Five or six years, actually, but when that was roughly a quarter of one's earthly existence, it seemed like an eternity; too much had changed in that span of time to consider its two extremes to be within the same lifetime. New home, new role, new friends (if the same general breed), new sources of the same old pressure to shut up, behave, be better, produce. He had this thing in his chest, which no longer quite horrified him, which - now that he'd more or less stopped growing - no longer woke him up with the desire to claw it out because he could feel it like something alien inside him. He'd begun to convince even himself of the line he delivered to everyone else: that he was proud of it, that it was part of him, that the doctors could pry it away from his cold, dead body. There was no end to what could become normal - to what could start to seem necessary.
This still wasn't normal. Far from it. He was still keyed to Jarvis's every move, to what nuances of expression he could make out in the shifting shadows of the light from the television, now blue, now green, now the bright orange of a particularly dramatic fireball.
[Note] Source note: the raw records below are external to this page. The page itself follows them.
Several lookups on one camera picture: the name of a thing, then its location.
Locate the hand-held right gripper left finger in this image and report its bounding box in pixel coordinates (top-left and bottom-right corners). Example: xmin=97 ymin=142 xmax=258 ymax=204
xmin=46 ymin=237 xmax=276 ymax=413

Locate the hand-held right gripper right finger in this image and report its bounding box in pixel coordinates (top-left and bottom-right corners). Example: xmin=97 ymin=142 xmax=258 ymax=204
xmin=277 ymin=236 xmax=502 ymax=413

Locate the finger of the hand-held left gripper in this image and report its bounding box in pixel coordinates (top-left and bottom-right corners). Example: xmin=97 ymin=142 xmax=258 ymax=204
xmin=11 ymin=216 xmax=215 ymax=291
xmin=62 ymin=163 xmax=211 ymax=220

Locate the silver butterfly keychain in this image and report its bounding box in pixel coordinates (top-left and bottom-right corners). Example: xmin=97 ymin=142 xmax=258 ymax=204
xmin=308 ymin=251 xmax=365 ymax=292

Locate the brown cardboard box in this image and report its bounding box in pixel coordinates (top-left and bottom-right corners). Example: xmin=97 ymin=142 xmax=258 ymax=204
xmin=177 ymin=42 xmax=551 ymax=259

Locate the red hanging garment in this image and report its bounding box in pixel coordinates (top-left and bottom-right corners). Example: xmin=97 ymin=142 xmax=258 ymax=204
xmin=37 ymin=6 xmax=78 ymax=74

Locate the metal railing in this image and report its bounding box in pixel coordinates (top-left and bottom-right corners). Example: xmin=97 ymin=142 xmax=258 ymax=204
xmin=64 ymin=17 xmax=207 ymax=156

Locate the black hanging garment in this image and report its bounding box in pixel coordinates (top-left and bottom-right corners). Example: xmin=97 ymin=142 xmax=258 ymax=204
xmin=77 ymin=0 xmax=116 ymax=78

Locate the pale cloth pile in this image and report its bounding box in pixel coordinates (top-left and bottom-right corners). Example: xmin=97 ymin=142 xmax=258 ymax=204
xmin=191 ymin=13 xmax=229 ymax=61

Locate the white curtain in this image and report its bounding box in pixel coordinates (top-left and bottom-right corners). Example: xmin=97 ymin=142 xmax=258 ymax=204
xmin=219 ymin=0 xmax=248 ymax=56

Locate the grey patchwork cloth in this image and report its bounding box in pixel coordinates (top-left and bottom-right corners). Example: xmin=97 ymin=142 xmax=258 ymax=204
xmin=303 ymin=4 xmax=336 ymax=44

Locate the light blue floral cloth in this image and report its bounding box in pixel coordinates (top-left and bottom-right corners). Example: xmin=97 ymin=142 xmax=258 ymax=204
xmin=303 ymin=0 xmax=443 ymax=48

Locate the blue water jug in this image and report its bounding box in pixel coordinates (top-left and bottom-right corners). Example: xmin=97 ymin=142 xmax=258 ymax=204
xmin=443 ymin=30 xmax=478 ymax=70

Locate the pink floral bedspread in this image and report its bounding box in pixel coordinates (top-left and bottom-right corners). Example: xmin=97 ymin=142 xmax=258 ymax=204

His peripheral vision was shadowed, doubling the edges of everything he saw as though he were looking through an imperfect sheet of glass, but he was fairly certain he saw a smile - not a reaction he'd elicited from anyone in the past few days. His stone-faced bodyguards and his exasperated minders at work might as well have been faces on a screen, for all they responded to him. It was like they knew it was what he craved - and they probably did. He hardly made much of a mystery of it.
Tony slid his plate to the corner of the coffee table and kicked back to lie along the length of the couch, more or less in reach of his dinner (and with a slightly better view of his new audience); he rested his glass, now approaching half empty, on his abdomen. Odds that he would sped the night here were steadily increasing. "I thought about going that way, for a while. Gamemaking. But if you can't be the head guy, I don't really see the point. All this seniority crap is just - a bunch of geezers looking out for each other. Not the way you get actual ideas going, you know? I'd rather work on my own and do something real. Life's too short to work your ass off and let someone else take the credit." Twenty-something years old, and already wise; what a gift.